We also get the obligatory Sandlerian grab-bag of mercilessly perverse and desperate gags and jokes: we see a young boy poop on a man’s hand while its dunked in the toilet (don’t ask); a scene where cousin Eddie gives CPR to a dying sheep (definitely don’t ask); a moment involving a man grabbing a coconut with just his ass (more impressive than funny); and then lots of jokes about, in random order, gay, obese, elderly, Hispanic, and Jewish people (the latter who are presented in an opening sequence with grotesquely oversized noses).  I mean, this is the freakin’ 21st Century, people.  Are we not above this now? 

And, please excuse my French, but what the fuck is Nicole Kidman doing in this film?  Honestly?  She did not appear in the ads at all, and for good reason.  She plays an old college acquaintance and rival of Katherine that shows up at Hawaii to exacerbate matters more for everyone.  When not overacting to ear-splitting levels, she is forced to submit to the film’s most offensive moment: a talent competition at the Hawaiian hotel during which she and Aniston join other female guests (some of which are grossly overweight and others pushing 80-years) to dress up in hula bikinis, shake their asses, and have the audience vote their least favorite off.  The shriveled up elderly woman gets the boot, as does the massively rotund woman, who screams, “It’s fixed!!”  How funny.  How very, very, very funny.  Kidman and Aniston should be absolutely ashamed of themselves here.

What truly frightened me about JUST GO WITH IT, though, was how many female audience members laughed all through the film.  The limitless misogyny on display here is repellent.  Here’s a film where an unattainably gorgeous woman like Aniston is only able to fully harness her attractiveness with the help and money of Danny (only in this film’s subhuman universe is Danny unable to see how gorgeous Katharine is from the get go).  Furthermore, what possible attraction do Palmer and Katherine have for Danny?  This man is a complete loser that treats female like wounded prey.  Katherine knows this, but the mechanizations of the plot require her to fall for him regardless, and Palmer is just plain moronic if she can’t see through Danny’s lies right from the get go.  Oh, she is an elementary school teacher, which requires brains, but Palmer has none.  All she has (which is what all the part requires) is a nice big rack that the camera lingers on like a horny adolescent voyeur. 

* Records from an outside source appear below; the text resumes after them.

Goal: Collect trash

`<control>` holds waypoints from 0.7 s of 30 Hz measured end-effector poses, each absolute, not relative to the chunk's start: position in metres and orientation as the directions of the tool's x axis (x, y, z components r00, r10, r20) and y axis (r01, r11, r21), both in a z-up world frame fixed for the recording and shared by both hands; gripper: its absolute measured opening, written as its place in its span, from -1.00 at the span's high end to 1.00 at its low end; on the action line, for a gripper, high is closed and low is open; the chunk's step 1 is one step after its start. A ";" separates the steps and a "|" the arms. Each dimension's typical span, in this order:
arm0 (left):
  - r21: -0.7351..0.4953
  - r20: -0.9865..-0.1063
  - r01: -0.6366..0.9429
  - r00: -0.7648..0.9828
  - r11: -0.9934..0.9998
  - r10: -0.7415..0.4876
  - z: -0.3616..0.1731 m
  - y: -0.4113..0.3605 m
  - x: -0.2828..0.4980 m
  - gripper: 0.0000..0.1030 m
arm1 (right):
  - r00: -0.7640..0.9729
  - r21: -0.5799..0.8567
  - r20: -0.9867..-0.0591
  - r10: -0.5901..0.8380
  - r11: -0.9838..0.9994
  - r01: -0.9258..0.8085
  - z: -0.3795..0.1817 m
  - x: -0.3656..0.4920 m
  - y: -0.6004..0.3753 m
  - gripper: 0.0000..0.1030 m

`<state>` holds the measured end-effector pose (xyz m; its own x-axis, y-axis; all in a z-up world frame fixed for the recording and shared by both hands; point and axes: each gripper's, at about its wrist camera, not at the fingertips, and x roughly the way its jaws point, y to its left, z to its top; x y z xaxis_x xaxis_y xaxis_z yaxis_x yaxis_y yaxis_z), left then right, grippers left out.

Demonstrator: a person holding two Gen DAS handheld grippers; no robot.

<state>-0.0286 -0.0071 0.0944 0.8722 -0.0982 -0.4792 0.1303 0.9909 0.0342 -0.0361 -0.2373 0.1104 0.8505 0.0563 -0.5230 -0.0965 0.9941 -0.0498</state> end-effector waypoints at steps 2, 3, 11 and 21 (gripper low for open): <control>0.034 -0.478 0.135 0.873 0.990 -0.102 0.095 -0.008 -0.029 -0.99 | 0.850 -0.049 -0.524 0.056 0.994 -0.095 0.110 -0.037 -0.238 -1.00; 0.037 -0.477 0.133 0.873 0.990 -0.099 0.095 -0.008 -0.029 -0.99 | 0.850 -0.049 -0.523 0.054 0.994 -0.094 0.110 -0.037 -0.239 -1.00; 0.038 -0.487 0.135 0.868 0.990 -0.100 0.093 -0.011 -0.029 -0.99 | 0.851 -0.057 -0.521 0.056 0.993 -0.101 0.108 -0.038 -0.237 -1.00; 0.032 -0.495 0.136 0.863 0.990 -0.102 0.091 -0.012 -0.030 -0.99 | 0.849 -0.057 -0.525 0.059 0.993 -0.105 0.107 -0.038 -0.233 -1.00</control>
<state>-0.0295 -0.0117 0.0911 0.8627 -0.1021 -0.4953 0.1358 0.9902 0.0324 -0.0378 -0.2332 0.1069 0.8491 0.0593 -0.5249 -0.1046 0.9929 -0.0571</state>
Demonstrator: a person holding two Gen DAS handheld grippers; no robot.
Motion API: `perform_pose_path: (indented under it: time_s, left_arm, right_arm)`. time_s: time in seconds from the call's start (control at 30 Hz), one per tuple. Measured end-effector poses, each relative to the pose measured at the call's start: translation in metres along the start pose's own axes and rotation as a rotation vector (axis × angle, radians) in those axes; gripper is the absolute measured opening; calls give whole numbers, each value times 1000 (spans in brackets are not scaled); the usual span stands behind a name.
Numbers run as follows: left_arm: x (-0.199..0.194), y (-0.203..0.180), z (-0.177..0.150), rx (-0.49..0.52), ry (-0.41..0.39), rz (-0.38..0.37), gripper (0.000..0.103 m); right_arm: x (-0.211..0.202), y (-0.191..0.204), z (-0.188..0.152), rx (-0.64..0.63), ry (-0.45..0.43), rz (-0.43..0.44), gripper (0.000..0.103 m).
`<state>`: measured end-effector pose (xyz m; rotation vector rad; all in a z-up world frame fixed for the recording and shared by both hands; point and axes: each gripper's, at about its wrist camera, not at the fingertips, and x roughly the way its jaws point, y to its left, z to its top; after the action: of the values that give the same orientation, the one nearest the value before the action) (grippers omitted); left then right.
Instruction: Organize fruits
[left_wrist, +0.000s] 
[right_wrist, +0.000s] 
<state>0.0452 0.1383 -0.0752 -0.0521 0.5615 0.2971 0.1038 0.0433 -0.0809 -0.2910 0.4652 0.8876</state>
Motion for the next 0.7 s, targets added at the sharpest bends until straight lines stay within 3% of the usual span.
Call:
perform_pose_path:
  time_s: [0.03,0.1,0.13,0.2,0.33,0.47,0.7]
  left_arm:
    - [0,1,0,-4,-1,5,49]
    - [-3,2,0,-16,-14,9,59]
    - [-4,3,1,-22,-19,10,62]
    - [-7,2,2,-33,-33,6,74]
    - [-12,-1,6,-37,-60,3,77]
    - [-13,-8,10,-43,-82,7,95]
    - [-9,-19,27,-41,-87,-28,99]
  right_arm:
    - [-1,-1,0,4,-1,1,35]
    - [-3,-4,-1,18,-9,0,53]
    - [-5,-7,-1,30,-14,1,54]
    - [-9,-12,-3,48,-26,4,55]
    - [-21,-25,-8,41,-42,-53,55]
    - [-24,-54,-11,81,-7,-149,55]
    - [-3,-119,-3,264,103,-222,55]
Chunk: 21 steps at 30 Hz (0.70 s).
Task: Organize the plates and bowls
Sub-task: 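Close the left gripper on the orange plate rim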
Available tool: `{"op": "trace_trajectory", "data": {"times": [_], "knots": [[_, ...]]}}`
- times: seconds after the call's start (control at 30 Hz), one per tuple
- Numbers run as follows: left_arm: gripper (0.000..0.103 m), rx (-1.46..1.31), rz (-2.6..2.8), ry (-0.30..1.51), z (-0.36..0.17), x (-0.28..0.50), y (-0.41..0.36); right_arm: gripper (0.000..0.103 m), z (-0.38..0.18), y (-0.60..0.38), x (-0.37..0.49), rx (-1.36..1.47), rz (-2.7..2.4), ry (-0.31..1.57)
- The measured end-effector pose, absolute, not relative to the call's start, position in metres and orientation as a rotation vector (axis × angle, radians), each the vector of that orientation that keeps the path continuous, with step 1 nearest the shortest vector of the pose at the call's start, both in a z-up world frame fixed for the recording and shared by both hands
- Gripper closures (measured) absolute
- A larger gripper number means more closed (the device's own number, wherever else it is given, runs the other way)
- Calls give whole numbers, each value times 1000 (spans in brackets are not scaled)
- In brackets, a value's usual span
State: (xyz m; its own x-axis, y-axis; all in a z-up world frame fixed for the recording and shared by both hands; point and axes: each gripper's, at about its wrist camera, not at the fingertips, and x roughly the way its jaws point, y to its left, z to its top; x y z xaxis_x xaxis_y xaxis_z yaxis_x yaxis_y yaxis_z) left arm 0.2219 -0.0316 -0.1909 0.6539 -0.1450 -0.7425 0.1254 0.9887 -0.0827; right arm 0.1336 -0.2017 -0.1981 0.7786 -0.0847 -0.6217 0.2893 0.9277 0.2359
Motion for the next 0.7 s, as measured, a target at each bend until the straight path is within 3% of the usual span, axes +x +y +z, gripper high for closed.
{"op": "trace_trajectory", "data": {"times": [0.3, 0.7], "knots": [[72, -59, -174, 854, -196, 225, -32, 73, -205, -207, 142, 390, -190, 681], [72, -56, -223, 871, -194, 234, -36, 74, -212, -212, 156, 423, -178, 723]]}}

One last note: I would like to sincerely congratulate Sandler for one accomplishment:  Since 2003 the actor – in one form or another – has participated in films that have made my yearly Ten Worst Lists a staggering six times!   I don’t exaggerate at all in saying that JUST GO WITH IT will proudly continue this wall-of-shame legacy for him at the conclusion of this calendar with lucky number seven.   Do yourself a favor: just don’t go to JUST GO WITH IT.  To do so would be to continue to pad the coffers of the "Sandler Brand".